Явившись по приезде к генералу, ротмистр с удовольствием узнал в нем петербургского, хоть и не близкого, знакомого, но главное, человека «своего круга», которому тотчас же рассказал все напрямик. Барон принял Николая Дмитриевича по-дружески, предвидя возможную пользу от услуги, оказанной адъютанту столь высокого лица, проникся сочувствием к семейным интересам Вербо-Денисовичей и обещал всякое содействие. Пригласив ротмистра остановиться у него, так как сейчас он живет «по-холостяцки»— баронесса гостила в Петербурге у родных, — начальник уезда после некоторого колебания распорядился вызвать к себе поручика.
— Мне кажется, что помимо чисто «отеческого» разговора с вами, дорогой господин барон, и братского со мной, — заметил в тот же день за ужином Николай Дмитриевич, — хорошо бы, если он вздумает упорствовать в своем заблуждении, арестовать молодца за что-нибудь недельки на две. А я тем временем съездил бы в Петербург и схлопотал немедленный перевод его куда-нибудь подальше. Таковы очень резонные планы дорогой maman.
— Но, однако, — возразил барон, — за что же его арестовать? Он, может статье я, по службе исправен.
— Да хоть бы за опоздание по вашему вызову.
— Ежели официально говорить, то брат ваш мне по службе ведь и не подчиняется, он только временно в округе у меня строит, — сказал начальник уезда. — Я не имею права его и вызывать, а должен бы сноситься через начальника постройки, некоего капитана. Однако сделаю это для вас, мой милый друг, и зная, чье высокое влияние помогает вам. И уж если правду сказать, он навряд ли приедет, потому что я писал ему самую любезную записку однажды, чтобы прибыл познакомиться, но он даже представиться не заходил, хоть проезжал дважды через мой город.
— Что вы? Неужели? Вот неслыханная невоспитанность! — воскликнул Николай Дмитриевич. — Да ведь за это одно надо его под арест! А уж насчет подчиненности вы беспокоиться не извольте, — пусть потом жалуется куда хочет, я это без труда улажу, у меня от князя письма есть к его начальству. К тому же, в городе и во всем уезде вы, господин барон, высшее военное лицо, как бы начальник гарнизона, — следовательно, можете всем носящим мундир приказывать.

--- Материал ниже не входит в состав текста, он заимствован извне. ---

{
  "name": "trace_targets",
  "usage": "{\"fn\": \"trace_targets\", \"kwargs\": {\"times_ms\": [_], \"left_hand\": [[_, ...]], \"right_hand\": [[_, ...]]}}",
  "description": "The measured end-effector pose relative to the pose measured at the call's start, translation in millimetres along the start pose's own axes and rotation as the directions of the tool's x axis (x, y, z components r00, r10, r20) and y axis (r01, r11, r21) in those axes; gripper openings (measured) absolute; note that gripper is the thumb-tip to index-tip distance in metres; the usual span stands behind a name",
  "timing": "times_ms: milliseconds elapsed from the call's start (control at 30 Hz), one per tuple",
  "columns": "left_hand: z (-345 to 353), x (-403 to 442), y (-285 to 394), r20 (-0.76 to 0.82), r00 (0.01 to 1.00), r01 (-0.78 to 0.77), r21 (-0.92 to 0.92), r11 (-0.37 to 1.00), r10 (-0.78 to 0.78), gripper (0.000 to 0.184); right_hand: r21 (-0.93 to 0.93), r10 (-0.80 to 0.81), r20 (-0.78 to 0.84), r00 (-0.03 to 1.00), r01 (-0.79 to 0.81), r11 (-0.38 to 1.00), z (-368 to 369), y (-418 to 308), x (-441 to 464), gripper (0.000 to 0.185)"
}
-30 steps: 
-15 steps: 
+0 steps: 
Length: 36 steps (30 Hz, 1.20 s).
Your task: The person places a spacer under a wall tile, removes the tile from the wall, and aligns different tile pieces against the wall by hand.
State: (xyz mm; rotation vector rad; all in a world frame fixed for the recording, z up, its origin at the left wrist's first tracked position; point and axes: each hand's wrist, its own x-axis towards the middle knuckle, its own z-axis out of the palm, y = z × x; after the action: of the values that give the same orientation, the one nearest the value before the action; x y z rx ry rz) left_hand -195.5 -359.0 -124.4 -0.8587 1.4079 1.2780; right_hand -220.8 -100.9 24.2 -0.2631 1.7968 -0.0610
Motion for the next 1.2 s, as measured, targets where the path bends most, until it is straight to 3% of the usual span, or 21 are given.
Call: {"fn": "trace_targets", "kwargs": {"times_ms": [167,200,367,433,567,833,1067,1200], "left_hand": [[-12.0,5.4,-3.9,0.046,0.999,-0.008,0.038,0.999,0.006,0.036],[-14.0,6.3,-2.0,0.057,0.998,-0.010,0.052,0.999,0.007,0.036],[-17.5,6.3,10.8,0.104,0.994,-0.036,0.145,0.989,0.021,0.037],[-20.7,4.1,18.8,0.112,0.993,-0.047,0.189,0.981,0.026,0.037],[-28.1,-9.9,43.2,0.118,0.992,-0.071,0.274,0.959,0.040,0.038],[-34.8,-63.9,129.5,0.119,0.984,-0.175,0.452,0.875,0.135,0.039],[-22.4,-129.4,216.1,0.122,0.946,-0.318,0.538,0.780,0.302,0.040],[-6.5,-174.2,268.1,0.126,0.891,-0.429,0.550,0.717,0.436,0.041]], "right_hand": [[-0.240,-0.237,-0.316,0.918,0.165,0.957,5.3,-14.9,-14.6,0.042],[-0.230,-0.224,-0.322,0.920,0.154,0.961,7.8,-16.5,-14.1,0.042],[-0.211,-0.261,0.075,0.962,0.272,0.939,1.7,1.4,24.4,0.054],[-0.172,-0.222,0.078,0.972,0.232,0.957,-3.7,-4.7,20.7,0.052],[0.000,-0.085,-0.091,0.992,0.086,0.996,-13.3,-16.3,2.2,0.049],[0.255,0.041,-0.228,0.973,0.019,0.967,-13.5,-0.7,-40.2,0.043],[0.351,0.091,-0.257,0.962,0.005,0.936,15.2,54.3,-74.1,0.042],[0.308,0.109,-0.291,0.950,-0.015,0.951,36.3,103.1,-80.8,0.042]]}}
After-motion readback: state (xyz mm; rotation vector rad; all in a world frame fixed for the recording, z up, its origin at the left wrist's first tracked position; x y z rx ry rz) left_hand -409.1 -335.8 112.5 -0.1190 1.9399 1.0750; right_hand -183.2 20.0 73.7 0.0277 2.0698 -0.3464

Генерал самодовольно усмехнулся. Но когда после ужина остался один, вновь почувствовал себя не вполне уверенно. Он принадлежал к довольно распространенному в то время типу служилых «русских немцев», которые почти в каждом ведомстве, разместившись тут и там на служебной лестнице, крепко помогали друг другу. Отличительными особенностями этих офицеров и чиновников была крайняя аккуратность и точность в исполнении правил и предписаний свыше, проистекавшая не из убеждения в нужности и полезности творимого, а из угодливости перед начальством, из стремления быть на «хорошем счету» и полного отсутствия инициативы. Особая, чисто немецкая ровность их характеров, благопристойность манер и выражений принимались многими за признаки нравственности и образования, а осторожность и расчетливость в казнокрадстве — за честность.
Начальник Старосольских округов пахотных солдат к перечисленным выше типовым качествам присоединял еще баронский титул и ограниченность ума. Наличие одного и недохватка другого уравновесили друг друга, и он сделал не блестящую и не видную, но спокойную и выгодную карьеру.
Итак, вечером этого дня барон испытывал беспокойство. Сделав в первую минуту то, что просил ротмистр, под влиянием мысли о могуществе его покровителя, он теперь не мог отделаться от опасения, что наживет какие-нибудь неприятности с дерзким поручиком, который вон какие позволяет себе уклонения от законных обычаев и порядков. Что сделать, например, если он, несмотря на приказ, не приедет вовсе? Или что отвечать, если после запросят, на каком основании вызывался чужой подчиненный для неслужебного разговора?